[Records from a data collection]
Content starts

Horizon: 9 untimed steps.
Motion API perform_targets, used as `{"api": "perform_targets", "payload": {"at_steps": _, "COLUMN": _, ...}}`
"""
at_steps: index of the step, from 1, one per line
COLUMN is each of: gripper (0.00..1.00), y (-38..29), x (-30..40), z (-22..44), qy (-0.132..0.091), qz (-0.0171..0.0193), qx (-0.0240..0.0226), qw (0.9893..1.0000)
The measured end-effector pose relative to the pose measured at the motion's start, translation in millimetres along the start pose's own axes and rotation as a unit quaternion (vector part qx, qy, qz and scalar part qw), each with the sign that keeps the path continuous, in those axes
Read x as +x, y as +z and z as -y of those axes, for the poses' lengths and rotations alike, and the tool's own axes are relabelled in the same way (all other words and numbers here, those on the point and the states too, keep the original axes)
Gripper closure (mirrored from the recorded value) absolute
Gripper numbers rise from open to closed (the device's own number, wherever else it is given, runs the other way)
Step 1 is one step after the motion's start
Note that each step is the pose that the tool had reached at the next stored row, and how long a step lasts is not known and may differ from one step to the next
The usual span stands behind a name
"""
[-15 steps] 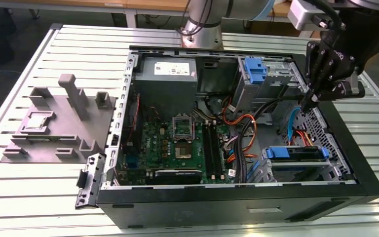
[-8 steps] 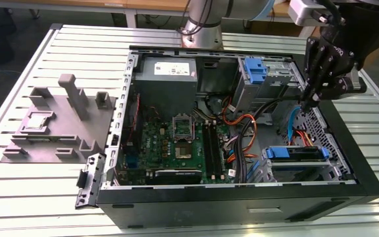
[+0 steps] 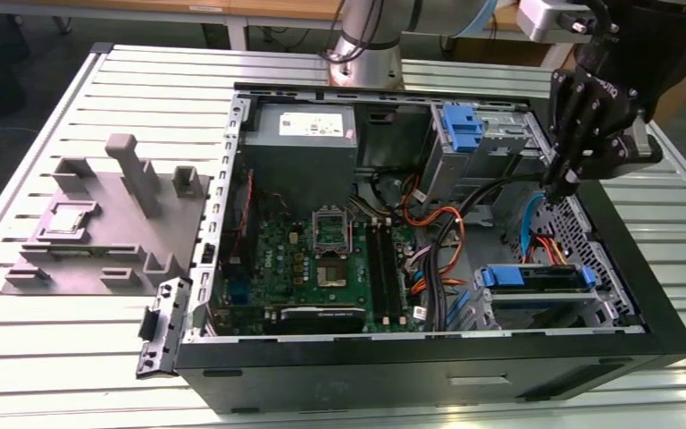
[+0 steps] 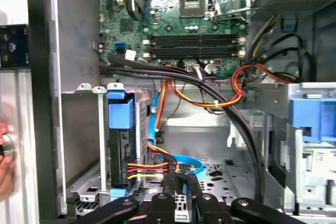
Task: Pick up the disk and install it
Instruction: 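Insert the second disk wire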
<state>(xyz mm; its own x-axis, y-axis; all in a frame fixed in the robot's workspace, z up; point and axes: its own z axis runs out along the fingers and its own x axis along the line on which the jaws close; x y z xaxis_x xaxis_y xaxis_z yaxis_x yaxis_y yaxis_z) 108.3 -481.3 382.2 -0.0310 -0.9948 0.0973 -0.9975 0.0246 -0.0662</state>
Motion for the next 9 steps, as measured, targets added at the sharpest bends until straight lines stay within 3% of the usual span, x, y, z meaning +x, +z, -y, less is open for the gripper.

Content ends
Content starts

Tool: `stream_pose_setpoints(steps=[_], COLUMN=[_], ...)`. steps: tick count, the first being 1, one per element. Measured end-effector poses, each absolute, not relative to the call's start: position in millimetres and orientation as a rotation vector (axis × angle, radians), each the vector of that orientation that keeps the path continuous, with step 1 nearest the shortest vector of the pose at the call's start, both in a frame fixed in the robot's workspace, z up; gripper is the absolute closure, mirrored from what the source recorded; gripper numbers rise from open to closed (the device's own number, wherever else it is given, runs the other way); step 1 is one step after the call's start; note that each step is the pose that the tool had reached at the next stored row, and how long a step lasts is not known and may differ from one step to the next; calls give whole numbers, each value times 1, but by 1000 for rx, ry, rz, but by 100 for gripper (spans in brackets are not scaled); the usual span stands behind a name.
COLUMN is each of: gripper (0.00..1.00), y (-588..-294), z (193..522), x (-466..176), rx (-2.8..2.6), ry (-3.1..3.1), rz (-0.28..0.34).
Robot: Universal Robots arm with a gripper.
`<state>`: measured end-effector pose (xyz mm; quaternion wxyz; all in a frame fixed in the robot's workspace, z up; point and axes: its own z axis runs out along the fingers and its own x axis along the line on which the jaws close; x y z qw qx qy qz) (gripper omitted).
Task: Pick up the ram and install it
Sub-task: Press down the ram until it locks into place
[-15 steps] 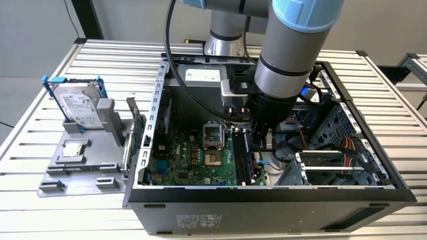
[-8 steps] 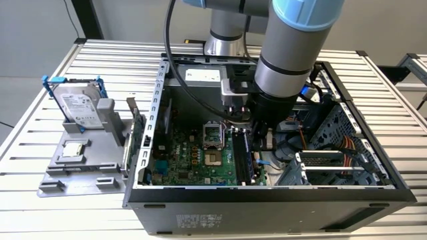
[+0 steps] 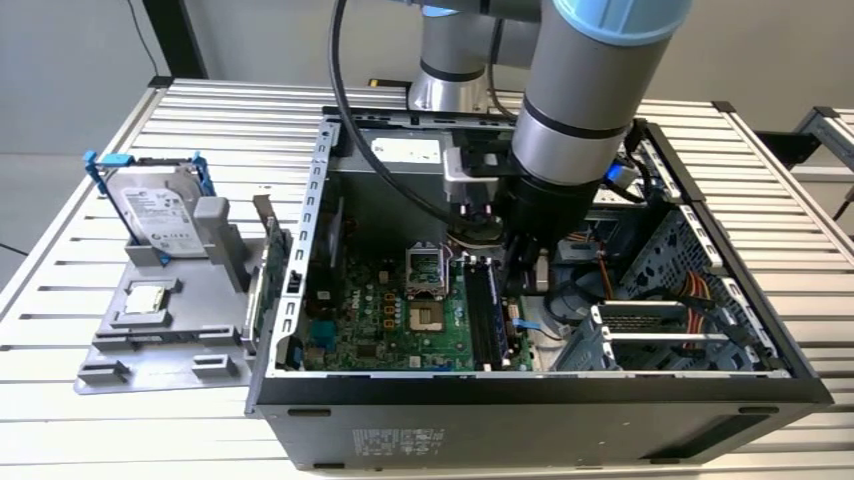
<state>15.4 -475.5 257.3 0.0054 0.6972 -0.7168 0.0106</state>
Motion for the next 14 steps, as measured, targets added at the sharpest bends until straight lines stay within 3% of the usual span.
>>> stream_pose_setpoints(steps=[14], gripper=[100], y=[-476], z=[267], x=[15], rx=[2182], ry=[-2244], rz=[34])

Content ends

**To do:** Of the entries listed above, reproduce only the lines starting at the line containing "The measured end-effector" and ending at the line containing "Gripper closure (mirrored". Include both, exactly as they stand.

**Response area:**
The measured end-effector pose relative to the pose measured at the motion's start, translation in millimetres along the start pose's own axes and rotation as a unit quaternion (vector part qx, qy, qz and scalar part qw), each with the sign that keeps the path continuous, in those axes
Read x as +x, y as +z and z as -y of those axes, for the poses' lengths and rotations alike, and the tool's own axes are relabelled in the same way (all other words and numbers here, those on the point and the states too, keep the original axes)
Gripper closure (mirrored from the recorded value) absolute

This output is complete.